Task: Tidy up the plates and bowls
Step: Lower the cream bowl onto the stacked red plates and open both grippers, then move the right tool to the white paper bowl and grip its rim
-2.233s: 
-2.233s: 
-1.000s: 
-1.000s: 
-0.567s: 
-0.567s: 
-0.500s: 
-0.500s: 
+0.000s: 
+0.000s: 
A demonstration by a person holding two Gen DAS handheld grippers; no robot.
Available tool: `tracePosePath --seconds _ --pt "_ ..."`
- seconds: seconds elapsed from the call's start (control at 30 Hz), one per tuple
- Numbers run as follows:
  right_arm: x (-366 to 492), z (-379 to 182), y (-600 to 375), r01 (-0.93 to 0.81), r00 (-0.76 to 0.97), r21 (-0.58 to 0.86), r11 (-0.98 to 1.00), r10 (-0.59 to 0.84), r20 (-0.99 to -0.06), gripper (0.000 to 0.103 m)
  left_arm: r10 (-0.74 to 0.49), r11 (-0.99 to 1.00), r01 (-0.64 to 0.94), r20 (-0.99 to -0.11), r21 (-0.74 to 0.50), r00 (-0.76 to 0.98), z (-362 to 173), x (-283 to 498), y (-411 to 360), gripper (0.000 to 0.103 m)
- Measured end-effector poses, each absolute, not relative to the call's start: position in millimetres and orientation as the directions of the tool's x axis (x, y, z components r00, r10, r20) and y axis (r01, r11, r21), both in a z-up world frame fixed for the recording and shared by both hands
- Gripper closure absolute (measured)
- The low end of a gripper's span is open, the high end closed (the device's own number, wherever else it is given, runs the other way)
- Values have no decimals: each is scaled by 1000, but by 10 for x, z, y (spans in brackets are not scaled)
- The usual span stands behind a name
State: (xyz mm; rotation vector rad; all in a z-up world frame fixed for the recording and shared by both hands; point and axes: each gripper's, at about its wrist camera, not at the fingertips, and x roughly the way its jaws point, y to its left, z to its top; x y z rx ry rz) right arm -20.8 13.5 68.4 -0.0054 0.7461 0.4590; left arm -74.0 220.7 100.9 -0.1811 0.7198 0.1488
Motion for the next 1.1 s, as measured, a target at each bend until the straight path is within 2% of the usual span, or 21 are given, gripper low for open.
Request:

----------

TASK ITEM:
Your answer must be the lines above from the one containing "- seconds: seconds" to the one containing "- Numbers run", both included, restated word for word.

RESULT OF THE EXERCISE:
- seconds: seconds elapsed from the call's start (control at 30 Hz), one per tuple
- Numbers run as follows:

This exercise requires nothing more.